Way back in December, I made the following comment in our now infamous ENS Name Normalization thread:
After taking some time to look into it, I believe that an onchain implementation of “ENS Name Normalization” (as proposed by @raffy in Draft ENSIP - Standardization of ENS Name Normalization) is both technically feasible and financially economic within a mainnet contract.
As a small proof of concept, I built github.com/royalfork/ens-ascii-normalizer, which you can try out on etherscan. ENSNormalizeAscii
contains the following functions:
namehash(string domain) returns (string, bytes32)
returns the normalized domain, and the namehash node of the normalized domain (reverting if domain is invalid).owner(string domain) returns (address)
uses namehash to return the domain’s current ENS owner.
Note: This contract only supports ASCII-only domains. If a domain contains non-ASCII characters, namehash/lookup will revert.
Moving to full unicode support:
- utf8 encoding/decoding incurs additional complexity and computing cost over just ASCII domains. In preliminary tests, validation of a simple 6 letter unicode domain cost about 200000 gas (~$5), which is probably too expensive to be called by other contracts (although this number is based on unoptimized solidity code, and could be reduced).

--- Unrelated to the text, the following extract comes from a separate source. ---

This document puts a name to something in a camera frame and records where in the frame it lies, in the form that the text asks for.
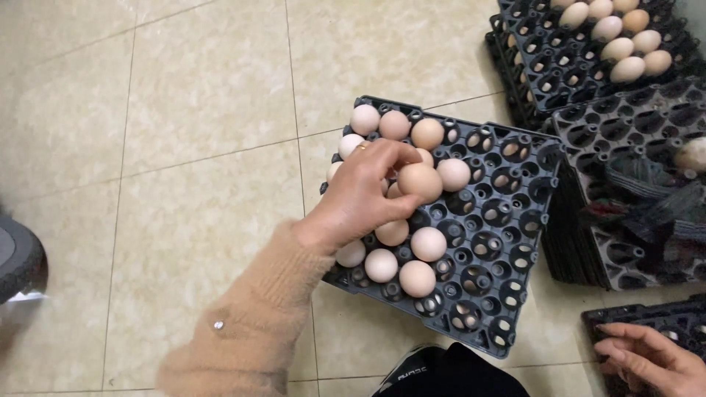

- IDNA2008 has ~1 million “unicode” rules which would all need to be supported. These rule can be compressed (run length encoding) into a set of ~2000 “rule import” eth transactions, each costing ~1,500,000 gas. This puts the total cost of IDNA2008 rule importation at around $85,000 (at 30 gwei gas).
- Emoji validation requires importation of another ~3000 rules (based on saving the full RGI set on-chain, but it might be possible to do this with less). Not sure on the best data structures for this part yet, but would estimate that emoji validation data import would cost another $20,000-$50,000 in gas (I can try and firm up a better estimate if needed).
- Most UTS-46 mapping would be encoded into the IDNA2008 rule set, but “1 char → n char” mappings would require separate importation. There are only a few of these, but this could add another ~$10,000 to deployment costs (also, implementing unicode 1->n mappings isn’t as simple as the ascii 1->1 mappings, some inline assembly is required to make those mappings memory efficient).
- Once on-chain, the rules would be customizable, so an “owner” could allow/disallow certain characters and/or change how context-based validation works (emoji validation is implemented via context-based validation).
Not sure if ENSAsciiNormalizer
is the first mainnet “string → owner” contract for ENS, but I find it nice to perform direct on-chain domain lookup/validation without the need for intermediary client-side code (it’s also nice to check for ZWJ characters directly on etherscan). If there’s any interest in a “full unicode normalization” contract (and we can collectively stomach the ~$200,000 in fees it would take us to get there), I can put together a more detailed RFP. Would be pretty cool to implement something like this, and it could vastly simplify 3rd party integrations (instead of asking etherscan, metamask, opensea, ethers.js, everyone else to “update their code” everytime ENS normalization rules are updated, we can just point them to our easy-to-use on-chain normalization function and be done with it).